Aberdeen Uni's Fashion Society for the style savvy student. Don't let the name fool you, we are not 6 foot and read Vogue like the Bible. We like to stay on top of the latest trends in music, art, design and fashion. It's our mission to make Aberdeen just that little bit more fun!

Thursday, 8 November 2012

Confidence Is The New Black

The best fashion tip I have ever stumbled upon and one that I believe is a proverb for every woman, is that confidence is the essential fashion statement . Forget the LBD, forget the comfy yet sexy wedge, and forget the jacket that is perfect for lunch with the girls, yet accessorise it and it magically transforms into evening wear. Confidence has altered my wardrobe more than any fashion icon, seasonal trend or style phase. It can be worn with anything and it affects your outlook on life, your attitude, and the way others respond to you.

As a teenager I was painfully aware of my flaws. I believed my big bum and short stumps for legs were the bane of my existence. My dreams of ever being able to be the next Kate Moss, reach the top shelve in a supermarket, or be referred to as willowy were shattered. The main objective of my wardrobe was to hide the existence of the parts of me I regarded as flawed. This resulted in me running a mile from the words 'skinny fit' or 'body-con', just the thought of getting my bare legs out made me so nervous I had to reapply my deodorant. I tried to keep my colossal backside and amputee legs a secret, and I would stare with envy at girls who had long, lean legs up to their armpits. My mum apologized to me for my genetic misfortune. Then one fateful day when I had just started University, a friend told me I had a good bum. I was immediately confused how a bum big enough to lift weights, could ever be a good thing, yet another friend confirmed comparing it to Beyonce (that was a good day). These compliments made me consider the possibility that the parts of me I loathed, could be traits that others envied.

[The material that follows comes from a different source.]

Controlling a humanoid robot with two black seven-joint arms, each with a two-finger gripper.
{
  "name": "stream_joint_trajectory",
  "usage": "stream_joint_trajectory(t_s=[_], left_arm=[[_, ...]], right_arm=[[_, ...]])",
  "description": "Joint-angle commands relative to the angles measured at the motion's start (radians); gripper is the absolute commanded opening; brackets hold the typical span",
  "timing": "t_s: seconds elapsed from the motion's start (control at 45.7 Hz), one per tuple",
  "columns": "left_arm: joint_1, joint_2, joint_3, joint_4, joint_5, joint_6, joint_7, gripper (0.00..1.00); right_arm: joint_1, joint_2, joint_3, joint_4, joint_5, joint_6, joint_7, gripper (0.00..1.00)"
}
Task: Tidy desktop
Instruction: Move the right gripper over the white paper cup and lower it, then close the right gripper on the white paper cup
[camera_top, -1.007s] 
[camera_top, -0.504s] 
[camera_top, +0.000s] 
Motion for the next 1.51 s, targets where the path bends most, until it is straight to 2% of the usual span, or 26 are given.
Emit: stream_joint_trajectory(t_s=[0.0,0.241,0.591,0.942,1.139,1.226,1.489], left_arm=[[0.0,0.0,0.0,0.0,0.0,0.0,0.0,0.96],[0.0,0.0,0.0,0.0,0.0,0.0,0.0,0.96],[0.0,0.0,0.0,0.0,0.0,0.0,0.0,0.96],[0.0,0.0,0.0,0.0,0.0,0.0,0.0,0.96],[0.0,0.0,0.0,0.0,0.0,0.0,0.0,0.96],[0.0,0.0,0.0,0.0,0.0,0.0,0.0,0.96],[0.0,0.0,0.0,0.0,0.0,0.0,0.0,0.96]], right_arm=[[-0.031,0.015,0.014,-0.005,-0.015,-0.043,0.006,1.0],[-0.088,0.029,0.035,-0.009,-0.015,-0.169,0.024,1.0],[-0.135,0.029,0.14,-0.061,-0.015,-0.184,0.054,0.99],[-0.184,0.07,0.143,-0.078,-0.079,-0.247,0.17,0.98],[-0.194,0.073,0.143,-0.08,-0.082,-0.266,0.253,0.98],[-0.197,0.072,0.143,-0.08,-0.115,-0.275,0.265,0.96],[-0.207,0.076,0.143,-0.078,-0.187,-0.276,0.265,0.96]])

In the same way I would look at my tall friends with rage wishing they could give me some of their height, I discovered that they wished to be petite like me. It also helped that I got into a relationship with a guy who loved my curves and genuinely appreciated my body. This led me to the realization that while I wasn't ever going to be featured on the front cover of Vogue or be mistaken for Emma Watson, my body wasn’t actually that bad. After all it made me unique, flaws and all.

The positive impact from the people around me made a massive effect on my confidence and my wardrobe. My weight hadn’t changed but the way I felt about myself had. I started wearing tighter clothes emphasizing that previously concealed bum. I realized this suited me much more than baggy chinos, which made it look like I was hiding a small child in my trousers. Wearing baggy attire did nothing for my figure except make people question whether I was pregnant or not. Slowly I changed my attitude, you could now tell that I liked my body a lot more as I was no longer petrified of showing off what I had, but I was even celebrating my body. I’m not trying to say to look good you need to wear tight fitted clothes, but I do strongly believe to look good people need to see that you are comfortable within yourself. This might mean accepting your imperfections as opposed to viewing them in the same way one might view an STD, something to be hidden from the world, a dirty secret, and definitely not stylish. Accepting my body and changing my attitude instantly seemed to make myself look and feel better. I realized if I wear my body with confidence and accept it, others will too. You portray yourself as who you want to be and people believe that persona. Your worst feature, guaranteed is another woman’s envy. So accept yourself because you can't trade places. Embrace a confident you and see how it affects your life. People will notice the confidence, no matter how bad your love handles are or how your thighs jiggle. Trust me on this one.